_To do_
Tally the lines of the listing that contain the string "with". Give the number and nothing else.
+++ Provided records +++
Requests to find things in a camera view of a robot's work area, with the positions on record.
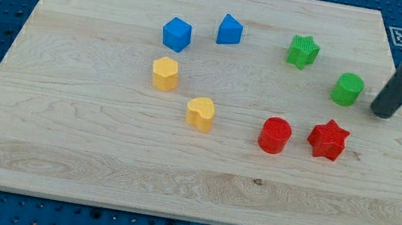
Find blue triangular prism block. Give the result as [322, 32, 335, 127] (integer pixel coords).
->
[216, 13, 244, 44]

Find yellow heart block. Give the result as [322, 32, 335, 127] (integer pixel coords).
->
[186, 97, 216, 133]

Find green star block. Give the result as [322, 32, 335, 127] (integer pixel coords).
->
[286, 35, 320, 69]

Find green cylinder block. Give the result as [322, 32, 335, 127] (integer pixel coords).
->
[330, 73, 365, 106]

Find red cylinder block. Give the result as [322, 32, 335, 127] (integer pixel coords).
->
[258, 117, 292, 154]

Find yellow hexagon block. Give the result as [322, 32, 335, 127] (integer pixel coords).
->
[152, 56, 179, 92]

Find red star block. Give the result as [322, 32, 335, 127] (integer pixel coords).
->
[307, 119, 350, 161]

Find blue cube block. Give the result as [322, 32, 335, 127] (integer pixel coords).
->
[162, 17, 192, 53]

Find wooden board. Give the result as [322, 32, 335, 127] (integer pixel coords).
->
[0, 0, 402, 225]

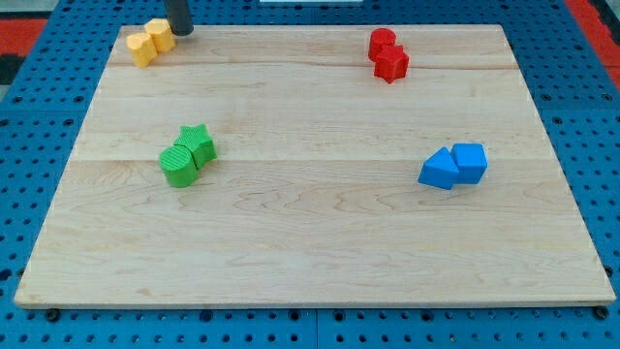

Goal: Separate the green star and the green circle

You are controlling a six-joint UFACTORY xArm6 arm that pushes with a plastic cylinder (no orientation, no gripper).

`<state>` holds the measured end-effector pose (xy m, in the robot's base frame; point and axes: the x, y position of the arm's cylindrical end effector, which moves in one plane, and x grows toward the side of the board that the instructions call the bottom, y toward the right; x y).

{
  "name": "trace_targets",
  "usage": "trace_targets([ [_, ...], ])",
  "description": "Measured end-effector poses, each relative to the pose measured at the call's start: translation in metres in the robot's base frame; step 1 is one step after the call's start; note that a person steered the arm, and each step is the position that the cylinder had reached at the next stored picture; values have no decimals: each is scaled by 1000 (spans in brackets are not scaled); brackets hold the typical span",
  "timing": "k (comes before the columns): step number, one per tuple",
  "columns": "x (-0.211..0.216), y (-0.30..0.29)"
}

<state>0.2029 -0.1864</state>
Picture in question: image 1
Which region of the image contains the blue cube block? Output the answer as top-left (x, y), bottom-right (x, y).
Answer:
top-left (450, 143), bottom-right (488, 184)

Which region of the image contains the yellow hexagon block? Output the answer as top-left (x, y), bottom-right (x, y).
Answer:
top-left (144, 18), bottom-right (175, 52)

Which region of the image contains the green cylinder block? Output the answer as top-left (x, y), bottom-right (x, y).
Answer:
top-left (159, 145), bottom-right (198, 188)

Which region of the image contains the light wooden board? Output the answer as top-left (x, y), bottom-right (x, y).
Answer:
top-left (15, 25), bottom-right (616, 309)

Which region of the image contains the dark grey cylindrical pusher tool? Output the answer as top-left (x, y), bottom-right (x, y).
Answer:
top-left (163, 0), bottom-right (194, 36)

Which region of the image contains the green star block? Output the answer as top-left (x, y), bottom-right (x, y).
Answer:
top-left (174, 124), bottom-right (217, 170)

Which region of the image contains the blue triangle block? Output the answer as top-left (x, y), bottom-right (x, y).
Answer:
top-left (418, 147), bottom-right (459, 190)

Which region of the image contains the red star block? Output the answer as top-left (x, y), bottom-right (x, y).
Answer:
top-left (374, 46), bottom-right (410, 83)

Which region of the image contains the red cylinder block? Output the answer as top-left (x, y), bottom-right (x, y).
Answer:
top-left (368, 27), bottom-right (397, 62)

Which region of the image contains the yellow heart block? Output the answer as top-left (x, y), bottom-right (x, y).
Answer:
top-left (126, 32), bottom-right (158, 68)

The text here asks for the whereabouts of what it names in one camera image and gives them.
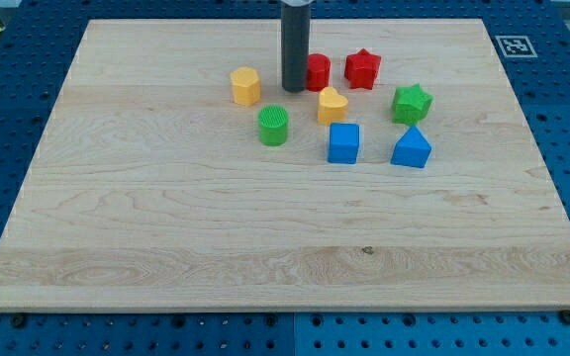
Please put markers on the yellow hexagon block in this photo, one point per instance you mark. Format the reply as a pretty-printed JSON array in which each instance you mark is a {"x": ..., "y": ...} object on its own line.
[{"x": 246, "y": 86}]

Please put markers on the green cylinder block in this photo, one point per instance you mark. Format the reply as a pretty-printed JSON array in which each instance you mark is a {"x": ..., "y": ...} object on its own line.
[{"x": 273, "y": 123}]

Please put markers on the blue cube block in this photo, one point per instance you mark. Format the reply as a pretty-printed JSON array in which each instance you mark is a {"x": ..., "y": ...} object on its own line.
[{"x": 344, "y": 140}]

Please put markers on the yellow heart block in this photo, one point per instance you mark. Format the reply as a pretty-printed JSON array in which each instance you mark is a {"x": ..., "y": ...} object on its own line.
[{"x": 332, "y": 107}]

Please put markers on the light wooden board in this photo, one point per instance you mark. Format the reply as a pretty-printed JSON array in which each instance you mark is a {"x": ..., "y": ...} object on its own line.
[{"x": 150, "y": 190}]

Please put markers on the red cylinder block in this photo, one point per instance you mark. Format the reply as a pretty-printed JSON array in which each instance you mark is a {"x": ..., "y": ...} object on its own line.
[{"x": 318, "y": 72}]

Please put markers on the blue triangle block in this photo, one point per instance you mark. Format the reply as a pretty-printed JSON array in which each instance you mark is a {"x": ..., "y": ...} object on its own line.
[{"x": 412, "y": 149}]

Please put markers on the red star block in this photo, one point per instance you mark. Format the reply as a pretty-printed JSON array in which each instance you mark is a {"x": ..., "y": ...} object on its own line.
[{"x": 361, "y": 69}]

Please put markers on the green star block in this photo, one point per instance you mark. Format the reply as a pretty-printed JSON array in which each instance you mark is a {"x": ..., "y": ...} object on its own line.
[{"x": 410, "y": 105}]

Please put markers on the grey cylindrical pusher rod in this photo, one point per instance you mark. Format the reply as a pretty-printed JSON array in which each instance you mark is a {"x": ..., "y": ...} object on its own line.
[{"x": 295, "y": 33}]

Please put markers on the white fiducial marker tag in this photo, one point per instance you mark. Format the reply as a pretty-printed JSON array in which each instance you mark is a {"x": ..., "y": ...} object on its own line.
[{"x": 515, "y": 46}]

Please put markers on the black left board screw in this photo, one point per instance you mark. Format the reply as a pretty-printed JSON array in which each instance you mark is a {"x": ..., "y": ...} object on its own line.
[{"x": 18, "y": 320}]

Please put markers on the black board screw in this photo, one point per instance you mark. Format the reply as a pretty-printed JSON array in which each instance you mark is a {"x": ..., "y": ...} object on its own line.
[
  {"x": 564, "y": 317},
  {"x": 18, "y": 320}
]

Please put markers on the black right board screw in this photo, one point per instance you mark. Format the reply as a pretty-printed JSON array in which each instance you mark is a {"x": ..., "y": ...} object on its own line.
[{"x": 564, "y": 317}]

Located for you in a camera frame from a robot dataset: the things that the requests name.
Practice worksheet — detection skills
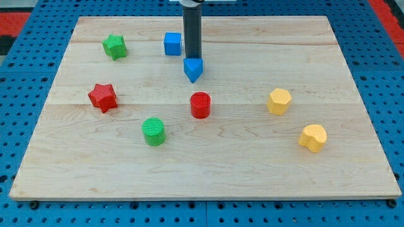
+++
_Result for this exercise_
2